Antes de chegar a loja da Rue de La Paix, no que parece ser o melhor quadrilátero para quem quer conhecer perfumes na cidade — guia de Paris em breve –, acabei passando na loja que estava mais perto no dia anterior. Uma sequência de duas portas no mesmo esquema de portão-gaiola que envergonha todo morador de São Paulo fez as coisas menos amistosas.

Explico o motivo da visita. “Ah, sim, queira se sentar, nossa vendedora já vem.” E lá se foram muitos minutos. Claro, a loja não tinha a coleção, só na Rue de la Paix. Para piorar caí na besteira de dizer que procurava a loja de um florista — já fechada há muito tempo, fui descobrir a noite. O monitor era coberto por uma película quase preta, por segurança,  para que ninguém, ninguém visse os preços. E a vendedora gentilíssima, descolando a retina atrás do endereço de uma loja que não existe.

No endereço correto, outra sorte. É mais museu que banco, com uma escadaria cinematográfica no centro. A solenidade francesa quase inexistente, os perfumes logo no segundo hall, e aconteceu aquele meu sonho de ficar sozinho e a vontade, sem vendedor, com tudo a disposição. E tocando o fim instrumental de Wuthering Heights (Kate Bush). Testei quatro, um quase por acaso, para manter a sanidade nasal.

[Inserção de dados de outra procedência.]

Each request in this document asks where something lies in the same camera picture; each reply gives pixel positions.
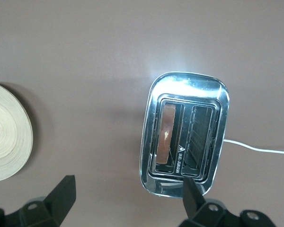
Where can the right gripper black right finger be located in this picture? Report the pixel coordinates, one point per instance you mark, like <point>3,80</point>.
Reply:
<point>203,215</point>

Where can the slice of brown bread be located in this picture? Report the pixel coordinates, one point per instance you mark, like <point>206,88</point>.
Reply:
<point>166,132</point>

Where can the round wooden plate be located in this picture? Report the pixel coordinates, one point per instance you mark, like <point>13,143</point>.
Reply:
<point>4,132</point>

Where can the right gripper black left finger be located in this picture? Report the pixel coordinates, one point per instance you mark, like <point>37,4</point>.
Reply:
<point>52,210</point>

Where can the chrome and beige toaster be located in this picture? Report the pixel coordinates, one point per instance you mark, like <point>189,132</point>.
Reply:
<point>191,85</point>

XII, La Heure Mystérieuse, vai para a raiz da perfumaria com o incenso. Diáfano, transparente, diferente do peso de Incense Avignon. O número XIII, La Treizième Heure, dá mais um passo na idéia anterior e se dissolve no ar, falando sobre fumaça. Madeira queimada, lapsang souchong (um chá defumado), sobre um fundo delicado de couro. E nessa hora aparece um senhor muito alinhado, olhou demais e tasco um bom dia, ele se diverte com a farra: — “Profitez! Profitez! Aproveite! Aproveite!” Pouco depois volta, amistoso, percebo uma Legião de Honra em grau de comandante na lapela. Pergunto quais prefere, aponta o XIII: “tem cheiro de campo, de sela de cavalo, de fogo.” Depois aponta o VII: “chocolate… é maravilhoso.” Tive que testar.

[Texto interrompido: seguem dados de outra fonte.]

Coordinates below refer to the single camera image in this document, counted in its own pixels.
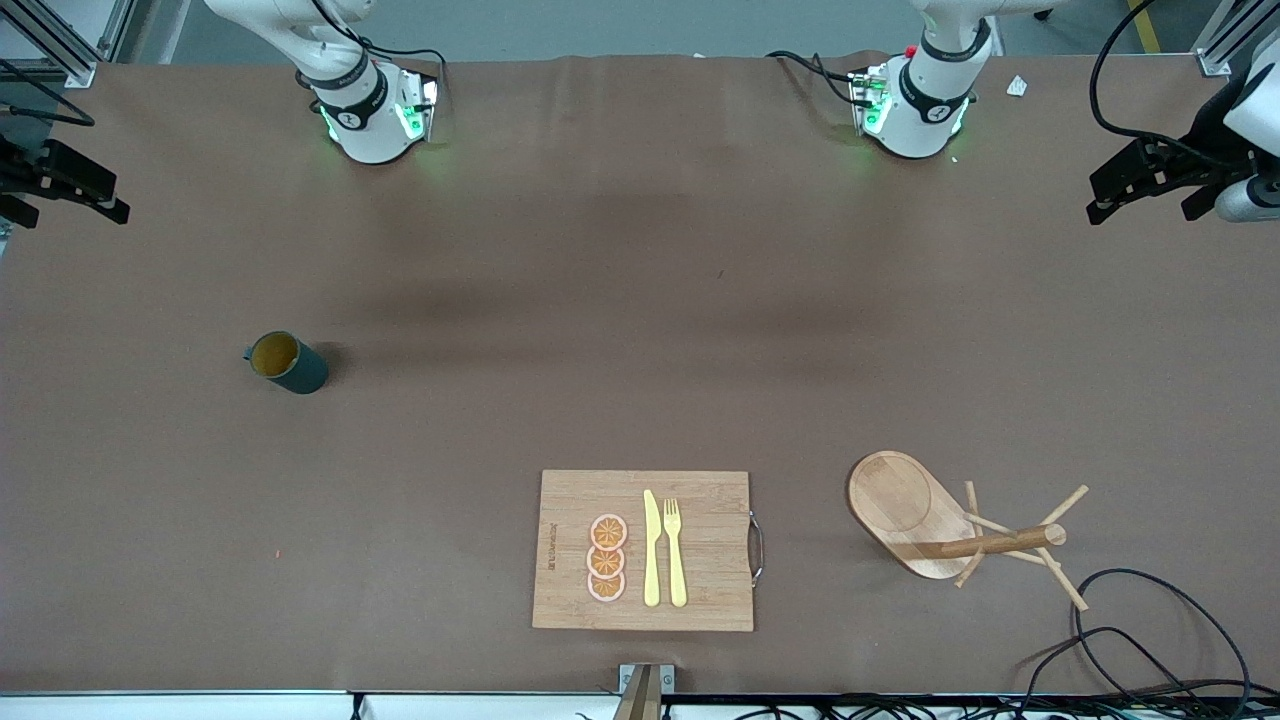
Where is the teal cup with yellow inside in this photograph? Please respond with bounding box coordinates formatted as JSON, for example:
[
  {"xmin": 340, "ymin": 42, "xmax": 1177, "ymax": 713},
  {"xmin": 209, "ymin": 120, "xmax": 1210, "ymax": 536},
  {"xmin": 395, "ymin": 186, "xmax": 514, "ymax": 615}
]
[{"xmin": 243, "ymin": 331, "xmax": 330, "ymax": 395}]

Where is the wooden mug rack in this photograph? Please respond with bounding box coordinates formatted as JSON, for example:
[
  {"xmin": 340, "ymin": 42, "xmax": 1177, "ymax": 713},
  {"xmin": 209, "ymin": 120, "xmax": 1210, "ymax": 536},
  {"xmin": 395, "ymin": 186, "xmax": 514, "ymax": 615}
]
[{"xmin": 847, "ymin": 450, "xmax": 1091, "ymax": 613}]

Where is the yellow plastic fork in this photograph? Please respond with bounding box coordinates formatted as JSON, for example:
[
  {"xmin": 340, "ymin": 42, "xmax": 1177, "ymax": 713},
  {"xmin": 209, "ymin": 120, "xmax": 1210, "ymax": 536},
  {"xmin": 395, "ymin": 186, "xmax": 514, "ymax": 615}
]
[{"xmin": 663, "ymin": 498, "xmax": 689, "ymax": 609}]

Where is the yellow plastic knife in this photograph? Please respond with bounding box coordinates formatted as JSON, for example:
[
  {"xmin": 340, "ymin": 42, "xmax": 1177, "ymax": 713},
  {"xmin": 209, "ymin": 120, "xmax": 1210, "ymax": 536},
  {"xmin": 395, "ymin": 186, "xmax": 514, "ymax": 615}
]
[{"xmin": 643, "ymin": 489, "xmax": 663, "ymax": 608}]

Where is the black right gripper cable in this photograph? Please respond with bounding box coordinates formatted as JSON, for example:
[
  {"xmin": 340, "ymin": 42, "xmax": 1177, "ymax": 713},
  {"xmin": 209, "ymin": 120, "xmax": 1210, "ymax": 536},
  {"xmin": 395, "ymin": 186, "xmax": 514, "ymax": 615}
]
[{"xmin": 0, "ymin": 58, "xmax": 98, "ymax": 128}]

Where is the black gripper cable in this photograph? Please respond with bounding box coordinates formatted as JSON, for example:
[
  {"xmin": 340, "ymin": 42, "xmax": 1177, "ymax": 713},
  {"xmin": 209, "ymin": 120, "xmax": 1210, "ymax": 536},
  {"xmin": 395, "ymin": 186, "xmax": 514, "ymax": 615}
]
[
  {"xmin": 1088, "ymin": 0, "xmax": 1216, "ymax": 166},
  {"xmin": 0, "ymin": 58, "xmax": 98, "ymax": 128}
]

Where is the aluminium frame profile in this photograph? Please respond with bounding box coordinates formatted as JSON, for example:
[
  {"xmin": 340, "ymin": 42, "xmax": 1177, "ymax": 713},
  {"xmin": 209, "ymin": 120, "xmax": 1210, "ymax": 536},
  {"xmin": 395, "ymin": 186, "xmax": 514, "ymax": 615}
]
[
  {"xmin": 0, "ymin": 0, "xmax": 136, "ymax": 89},
  {"xmin": 1193, "ymin": 0, "xmax": 1280, "ymax": 78}
]

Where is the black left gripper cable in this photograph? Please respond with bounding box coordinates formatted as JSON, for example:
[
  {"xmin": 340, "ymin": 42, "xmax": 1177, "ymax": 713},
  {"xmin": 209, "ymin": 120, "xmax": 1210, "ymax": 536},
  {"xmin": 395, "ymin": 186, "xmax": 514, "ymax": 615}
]
[{"xmin": 1088, "ymin": 0, "xmax": 1216, "ymax": 166}]

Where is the black right base cable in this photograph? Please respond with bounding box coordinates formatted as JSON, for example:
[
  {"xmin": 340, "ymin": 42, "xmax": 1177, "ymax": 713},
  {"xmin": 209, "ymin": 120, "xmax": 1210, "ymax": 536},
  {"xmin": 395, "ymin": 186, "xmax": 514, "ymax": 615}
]
[{"xmin": 308, "ymin": 0, "xmax": 448, "ymax": 96}]

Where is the black base cable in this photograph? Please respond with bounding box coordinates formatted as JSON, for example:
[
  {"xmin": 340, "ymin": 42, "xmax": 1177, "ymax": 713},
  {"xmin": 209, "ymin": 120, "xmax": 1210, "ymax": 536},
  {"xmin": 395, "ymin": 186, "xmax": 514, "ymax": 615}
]
[
  {"xmin": 308, "ymin": 0, "xmax": 448, "ymax": 96},
  {"xmin": 765, "ymin": 50, "xmax": 863, "ymax": 104}
]

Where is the black left base cable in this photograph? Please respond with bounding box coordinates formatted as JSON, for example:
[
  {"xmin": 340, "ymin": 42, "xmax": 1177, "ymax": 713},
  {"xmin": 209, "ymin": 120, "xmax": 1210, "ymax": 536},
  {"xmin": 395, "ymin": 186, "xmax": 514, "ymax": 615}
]
[{"xmin": 765, "ymin": 50, "xmax": 863, "ymax": 104}]

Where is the black looped cable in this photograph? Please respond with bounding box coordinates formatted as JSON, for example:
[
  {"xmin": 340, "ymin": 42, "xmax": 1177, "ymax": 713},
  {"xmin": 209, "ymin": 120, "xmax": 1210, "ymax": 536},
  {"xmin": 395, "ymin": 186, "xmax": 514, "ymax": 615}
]
[
  {"xmin": 1072, "ymin": 567, "xmax": 1254, "ymax": 720},
  {"xmin": 1015, "ymin": 625, "xmax": 1256, "ymax": 720}
]

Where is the black cable bundle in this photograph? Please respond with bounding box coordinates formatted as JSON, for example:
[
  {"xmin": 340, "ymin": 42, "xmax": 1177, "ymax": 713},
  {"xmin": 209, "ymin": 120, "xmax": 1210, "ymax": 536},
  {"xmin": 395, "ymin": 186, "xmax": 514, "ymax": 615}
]
[{"xmin": 690, "ymin": 695, "xmax": 1280, "ymax": 720}]

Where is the bamboo cutting board, metal handle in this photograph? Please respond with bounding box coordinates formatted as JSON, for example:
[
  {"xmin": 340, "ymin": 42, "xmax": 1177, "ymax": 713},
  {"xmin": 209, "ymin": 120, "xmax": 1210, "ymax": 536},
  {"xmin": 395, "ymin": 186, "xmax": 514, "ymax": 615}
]
[{"xmin": 532, "ymin": 470, "xmax": 766, "ymax": 633}]

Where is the aluminium profile post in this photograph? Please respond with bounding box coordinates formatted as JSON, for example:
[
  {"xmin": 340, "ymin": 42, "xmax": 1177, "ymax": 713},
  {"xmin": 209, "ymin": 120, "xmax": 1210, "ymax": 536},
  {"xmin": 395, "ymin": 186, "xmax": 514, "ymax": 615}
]
[{"xmin": 612, "ymin": 663, "xmax": 677, "ymax": 720}]

VII, L’Heure Deféndue, joga no terreno familiar do cacau e patchouli, muito explorado desde Thierry Mugler Angel, de Oliver Cresp, em 1992. Mathilde Laurent opta pela classe e profundidade partindo para o amargo do cacau ao invés da bomba calórica de Angel. Está mais perto de um chocolate 100% cacau, que se desfaz como terra na boca, que ao leite. Cacau divide esse ângulo terroso com o patchouli, aqui editado precisamente nesse aspecto, sem o lado picante que está tão em moda. É lindo, profundo, na esquina comestível-não-comestível, cheio de camadas.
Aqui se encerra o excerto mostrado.